Leased by SpaceX in 2003, the McGregor facility was originally the site of the Bluebonnet Ordnance Plant during World War II, then was used as a testing facilities for Beal Aerospace. In its early days, SpaceX reused many of the leftover facilities from the previous occupants of the site to test its first Merlin engines, but over time it has undergone significant expansion and improvements. SpaceX has purchased adjacent farmland, increasing the facility's size from 256 acre, to over 600 acre by April 2011, and to 4000 acre by March 2015.

In 2011, SpaceX announced plans to upgrade the facility for launch testing of a VTVL test rocket, known as Grasshopper. A half-acre concrete launch facility was constructed to support the test flight program, which included eight flights of Grasshopper and five flights of its successor, "F9R Dev1." The flight test campaign ended in 2014.

By October 2012, the McGregor facility operated seven test stands, running 18 hours a day, six days a week. Since then, the number of test stands has increased to meet the growing demands of SpaceX's production. By March 2015, the facility operated 12 test stands and had run over 4,000 Merlin engine tests, including some 50 firings of the integrated nine-engine first stage.

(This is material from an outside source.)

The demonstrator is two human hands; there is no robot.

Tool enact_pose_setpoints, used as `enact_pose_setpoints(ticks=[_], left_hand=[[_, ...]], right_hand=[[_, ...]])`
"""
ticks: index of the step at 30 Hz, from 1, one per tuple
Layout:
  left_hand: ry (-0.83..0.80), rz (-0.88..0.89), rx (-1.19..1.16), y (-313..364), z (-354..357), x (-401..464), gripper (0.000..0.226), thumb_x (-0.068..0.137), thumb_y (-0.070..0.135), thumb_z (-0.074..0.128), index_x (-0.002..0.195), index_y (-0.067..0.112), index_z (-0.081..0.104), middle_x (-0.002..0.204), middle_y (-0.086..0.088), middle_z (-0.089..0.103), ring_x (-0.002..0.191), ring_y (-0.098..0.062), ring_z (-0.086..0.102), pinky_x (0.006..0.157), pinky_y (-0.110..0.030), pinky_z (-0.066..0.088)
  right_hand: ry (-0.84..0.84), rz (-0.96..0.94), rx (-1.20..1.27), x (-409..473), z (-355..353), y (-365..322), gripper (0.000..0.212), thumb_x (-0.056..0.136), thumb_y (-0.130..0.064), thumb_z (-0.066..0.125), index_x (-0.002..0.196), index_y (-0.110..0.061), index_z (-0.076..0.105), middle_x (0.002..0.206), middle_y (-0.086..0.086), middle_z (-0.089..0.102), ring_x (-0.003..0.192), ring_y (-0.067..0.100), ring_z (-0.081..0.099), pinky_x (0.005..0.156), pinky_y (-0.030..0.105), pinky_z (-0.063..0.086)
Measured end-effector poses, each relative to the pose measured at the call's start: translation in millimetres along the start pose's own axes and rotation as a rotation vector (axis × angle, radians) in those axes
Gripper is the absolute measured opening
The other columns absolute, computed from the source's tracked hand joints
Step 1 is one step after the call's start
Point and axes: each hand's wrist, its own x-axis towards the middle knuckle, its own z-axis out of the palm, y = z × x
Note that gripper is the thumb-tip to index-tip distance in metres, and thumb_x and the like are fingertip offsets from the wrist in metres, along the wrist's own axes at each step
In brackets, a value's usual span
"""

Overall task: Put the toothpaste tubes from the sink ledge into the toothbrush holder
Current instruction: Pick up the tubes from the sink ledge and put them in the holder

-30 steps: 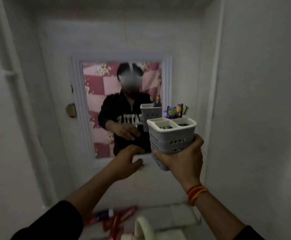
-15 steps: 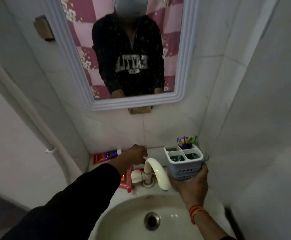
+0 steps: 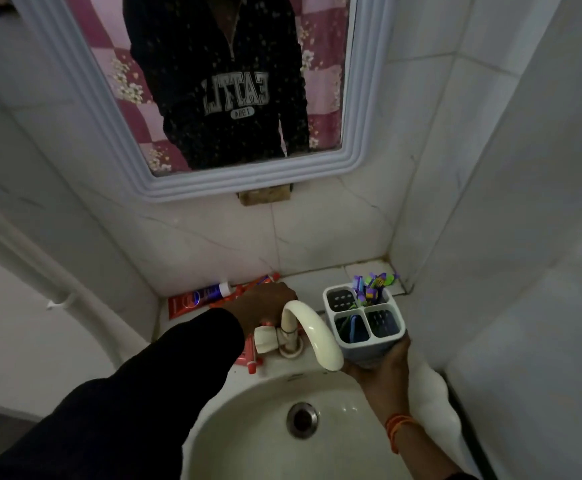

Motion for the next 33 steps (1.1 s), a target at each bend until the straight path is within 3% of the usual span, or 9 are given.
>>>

In August 2016, testing began on the new methane-fueled Raptor rocket engine. As of 2024, the facility sees seven engine test fires on a typical day.

In July 2021, SpaceX announced plans to build a second production facility for Raptor engines at the McGregor facility. The new facility is expected to produce 800 to 1,000 rocket engines per year, approximately 2 to 4 each day, significantly expanding SpaceX's production capacity.

===SpaceX high-altitude test facility, New Mexico===
As part of the SpaceX reusable launch system development program, SpaceX announced in May 2013 that the follow-up to Grasshopper, a high-altitude, vertical takeoff, vertical landing (VTVL) suborbital technology demonstrator would be tested at Spaceport America near Las Cruces, New Mexico. SpaceX signed a three-year lease for land and facilities at the recently operational spaceport. SpaceX never ended up using the New Mexico site for flight tests because high altitude return manoeuvre tests began in September 2013 with Falcon 9 v1.1 boosters already on orbital launch missions.